(Exercise directions) Down to the last line, restate the listing below exactly.

--------

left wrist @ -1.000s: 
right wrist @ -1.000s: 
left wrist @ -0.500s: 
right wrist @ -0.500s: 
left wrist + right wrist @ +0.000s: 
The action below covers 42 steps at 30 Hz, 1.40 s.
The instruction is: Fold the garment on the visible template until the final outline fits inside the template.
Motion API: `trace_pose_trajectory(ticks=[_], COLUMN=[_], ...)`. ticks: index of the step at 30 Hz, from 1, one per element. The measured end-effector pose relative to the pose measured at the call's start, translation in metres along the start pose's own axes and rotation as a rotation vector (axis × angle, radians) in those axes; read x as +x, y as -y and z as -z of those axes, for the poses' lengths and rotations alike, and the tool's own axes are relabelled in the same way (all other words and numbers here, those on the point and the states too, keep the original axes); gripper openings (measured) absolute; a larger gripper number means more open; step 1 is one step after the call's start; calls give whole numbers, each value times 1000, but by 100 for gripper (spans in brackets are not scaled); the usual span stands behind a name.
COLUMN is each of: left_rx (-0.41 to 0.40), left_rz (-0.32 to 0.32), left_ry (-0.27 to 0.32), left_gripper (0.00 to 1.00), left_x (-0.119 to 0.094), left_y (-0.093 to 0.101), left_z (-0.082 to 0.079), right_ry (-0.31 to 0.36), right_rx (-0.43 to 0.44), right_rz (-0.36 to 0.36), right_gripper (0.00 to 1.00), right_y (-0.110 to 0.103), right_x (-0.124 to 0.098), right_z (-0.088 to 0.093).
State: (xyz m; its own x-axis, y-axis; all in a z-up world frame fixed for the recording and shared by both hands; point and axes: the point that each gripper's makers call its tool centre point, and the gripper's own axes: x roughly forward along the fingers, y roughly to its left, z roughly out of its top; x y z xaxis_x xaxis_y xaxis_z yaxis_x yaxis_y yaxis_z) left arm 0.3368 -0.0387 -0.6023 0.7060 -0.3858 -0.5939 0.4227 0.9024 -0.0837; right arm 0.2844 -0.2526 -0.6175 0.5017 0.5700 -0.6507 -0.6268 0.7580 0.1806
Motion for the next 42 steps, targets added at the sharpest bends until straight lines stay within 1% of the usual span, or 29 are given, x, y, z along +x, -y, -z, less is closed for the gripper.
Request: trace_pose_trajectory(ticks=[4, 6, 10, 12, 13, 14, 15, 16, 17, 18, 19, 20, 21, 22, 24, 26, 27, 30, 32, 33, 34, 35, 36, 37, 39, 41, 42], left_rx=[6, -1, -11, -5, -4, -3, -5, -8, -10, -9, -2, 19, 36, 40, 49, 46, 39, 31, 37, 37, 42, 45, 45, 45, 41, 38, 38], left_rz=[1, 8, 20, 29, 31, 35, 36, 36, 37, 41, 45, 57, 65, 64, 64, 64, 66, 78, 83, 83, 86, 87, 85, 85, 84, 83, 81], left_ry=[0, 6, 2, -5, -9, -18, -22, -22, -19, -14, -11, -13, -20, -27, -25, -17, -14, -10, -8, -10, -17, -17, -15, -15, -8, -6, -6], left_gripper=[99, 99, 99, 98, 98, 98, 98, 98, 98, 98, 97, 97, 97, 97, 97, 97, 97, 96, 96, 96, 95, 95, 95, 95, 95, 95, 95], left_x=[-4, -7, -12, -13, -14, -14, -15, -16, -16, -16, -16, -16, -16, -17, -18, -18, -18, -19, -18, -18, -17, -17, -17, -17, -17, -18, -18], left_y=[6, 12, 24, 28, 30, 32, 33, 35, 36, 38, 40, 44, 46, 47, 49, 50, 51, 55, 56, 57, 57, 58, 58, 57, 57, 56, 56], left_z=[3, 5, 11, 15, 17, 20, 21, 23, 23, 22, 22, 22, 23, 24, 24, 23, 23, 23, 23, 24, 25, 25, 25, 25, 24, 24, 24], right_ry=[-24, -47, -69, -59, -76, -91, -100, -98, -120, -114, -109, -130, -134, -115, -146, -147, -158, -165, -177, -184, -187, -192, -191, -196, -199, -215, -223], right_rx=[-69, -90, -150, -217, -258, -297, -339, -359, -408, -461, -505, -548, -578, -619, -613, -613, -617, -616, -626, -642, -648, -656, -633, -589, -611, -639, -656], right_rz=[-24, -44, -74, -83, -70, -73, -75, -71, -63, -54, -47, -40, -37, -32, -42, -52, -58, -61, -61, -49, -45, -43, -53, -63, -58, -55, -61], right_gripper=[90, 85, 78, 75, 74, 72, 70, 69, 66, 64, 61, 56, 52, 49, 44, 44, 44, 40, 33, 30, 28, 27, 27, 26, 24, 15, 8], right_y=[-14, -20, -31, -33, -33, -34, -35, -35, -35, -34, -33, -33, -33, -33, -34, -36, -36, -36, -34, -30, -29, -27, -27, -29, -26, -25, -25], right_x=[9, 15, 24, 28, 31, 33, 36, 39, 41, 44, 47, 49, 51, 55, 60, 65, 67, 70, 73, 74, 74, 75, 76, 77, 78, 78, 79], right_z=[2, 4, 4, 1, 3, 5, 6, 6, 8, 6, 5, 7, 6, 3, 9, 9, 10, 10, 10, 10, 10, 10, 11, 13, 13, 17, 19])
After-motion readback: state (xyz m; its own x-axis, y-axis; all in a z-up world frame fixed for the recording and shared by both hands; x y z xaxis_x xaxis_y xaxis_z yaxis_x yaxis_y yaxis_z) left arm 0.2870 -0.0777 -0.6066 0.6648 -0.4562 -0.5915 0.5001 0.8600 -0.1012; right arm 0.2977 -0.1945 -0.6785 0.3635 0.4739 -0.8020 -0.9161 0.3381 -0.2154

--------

(Result of the exercise)
left wrist @ -1.000s: 
right wrist @ -1.000s: 
left wrist @ -0.500s: 
right wrist @ -0.500s: 
left wrist + right wrist @ +0.000s: 
The action below covers 42 steps at 30 Hz, 1.40 s.
The instruction is: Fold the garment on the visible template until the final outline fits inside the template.
Motion API: `trace_pose_trajectory(ticks=[_], COLUMN=[_], ...)`. ticks: index of the step at 30 Hz, from 1, one per element. The measured end-effector pose relative to the pose measured at the call's start, translation in metres along the start pose's own axes and rotation as a rotation vector (axis × angle, radians) in those axes; read x as +x, y as -y and z as -z of those axes, for the poses' lengths and rotations alike, and the tool's own axes are relabelled in the same way (all other words and numbers here, those on the point and the states too, keep the original axes); gripper openings (measured) absolute; a larger gripper number means more open; step 1 is one step after the call's start; calls give whole numbers, each value times 1000, but by 100 for gripper (spans in brackets are not scaled); the usual span stands behind a name.
COLUMN is each of: left_rx (-0.41 to 0.40), left_rz (-0.32 to 0.32), left_ry (-0.27 to 0.32), left_gripper (0.00 to 1.00), left_x (-0.119 to 0.094), left_y (-0.093 to 0.101), left_z (-0.082 to 0.079), right_ry (-0.31 to 0.36), right_rx (-0.43 to 0.44), right_rz (-0.36 to 0.36), right_gripper (0.00 to 1.00), right_y (-0.110 to 0.103), right_x (-0.124 to 0.098), right_z (-0.088 to 0.093).
State: (xyz m; its own x-axis, y-axis; all in a z-up world frame fixed for the recording and shared by both hands; point and axes: the point that each gripper's makers call its tool centre point, and the gripper's own axes: x roughly forward along the fingers, y roughly to its left, z roughly out of its top; x y z xaxis_x xaxis_y xaxis_z yaxis_x yaxis_y yaxis_z) left arm 0.3368 -0.0387 -0.6023 0.7060 -0.3858 -0.5939 0.4227 0.9024 -0.0837; right arm 0.2844 -0.2526 -0.6175 0.5017 0.5700 -0.6507 -0.6268 0.7580 0.1806
Motion for the next 42 steps, targets added at the sharpest bends until straight lines stay within 1% of the usual span, or 29 are given, x, y, z along +x, -y, -z, less is closed for the gripper.
Request: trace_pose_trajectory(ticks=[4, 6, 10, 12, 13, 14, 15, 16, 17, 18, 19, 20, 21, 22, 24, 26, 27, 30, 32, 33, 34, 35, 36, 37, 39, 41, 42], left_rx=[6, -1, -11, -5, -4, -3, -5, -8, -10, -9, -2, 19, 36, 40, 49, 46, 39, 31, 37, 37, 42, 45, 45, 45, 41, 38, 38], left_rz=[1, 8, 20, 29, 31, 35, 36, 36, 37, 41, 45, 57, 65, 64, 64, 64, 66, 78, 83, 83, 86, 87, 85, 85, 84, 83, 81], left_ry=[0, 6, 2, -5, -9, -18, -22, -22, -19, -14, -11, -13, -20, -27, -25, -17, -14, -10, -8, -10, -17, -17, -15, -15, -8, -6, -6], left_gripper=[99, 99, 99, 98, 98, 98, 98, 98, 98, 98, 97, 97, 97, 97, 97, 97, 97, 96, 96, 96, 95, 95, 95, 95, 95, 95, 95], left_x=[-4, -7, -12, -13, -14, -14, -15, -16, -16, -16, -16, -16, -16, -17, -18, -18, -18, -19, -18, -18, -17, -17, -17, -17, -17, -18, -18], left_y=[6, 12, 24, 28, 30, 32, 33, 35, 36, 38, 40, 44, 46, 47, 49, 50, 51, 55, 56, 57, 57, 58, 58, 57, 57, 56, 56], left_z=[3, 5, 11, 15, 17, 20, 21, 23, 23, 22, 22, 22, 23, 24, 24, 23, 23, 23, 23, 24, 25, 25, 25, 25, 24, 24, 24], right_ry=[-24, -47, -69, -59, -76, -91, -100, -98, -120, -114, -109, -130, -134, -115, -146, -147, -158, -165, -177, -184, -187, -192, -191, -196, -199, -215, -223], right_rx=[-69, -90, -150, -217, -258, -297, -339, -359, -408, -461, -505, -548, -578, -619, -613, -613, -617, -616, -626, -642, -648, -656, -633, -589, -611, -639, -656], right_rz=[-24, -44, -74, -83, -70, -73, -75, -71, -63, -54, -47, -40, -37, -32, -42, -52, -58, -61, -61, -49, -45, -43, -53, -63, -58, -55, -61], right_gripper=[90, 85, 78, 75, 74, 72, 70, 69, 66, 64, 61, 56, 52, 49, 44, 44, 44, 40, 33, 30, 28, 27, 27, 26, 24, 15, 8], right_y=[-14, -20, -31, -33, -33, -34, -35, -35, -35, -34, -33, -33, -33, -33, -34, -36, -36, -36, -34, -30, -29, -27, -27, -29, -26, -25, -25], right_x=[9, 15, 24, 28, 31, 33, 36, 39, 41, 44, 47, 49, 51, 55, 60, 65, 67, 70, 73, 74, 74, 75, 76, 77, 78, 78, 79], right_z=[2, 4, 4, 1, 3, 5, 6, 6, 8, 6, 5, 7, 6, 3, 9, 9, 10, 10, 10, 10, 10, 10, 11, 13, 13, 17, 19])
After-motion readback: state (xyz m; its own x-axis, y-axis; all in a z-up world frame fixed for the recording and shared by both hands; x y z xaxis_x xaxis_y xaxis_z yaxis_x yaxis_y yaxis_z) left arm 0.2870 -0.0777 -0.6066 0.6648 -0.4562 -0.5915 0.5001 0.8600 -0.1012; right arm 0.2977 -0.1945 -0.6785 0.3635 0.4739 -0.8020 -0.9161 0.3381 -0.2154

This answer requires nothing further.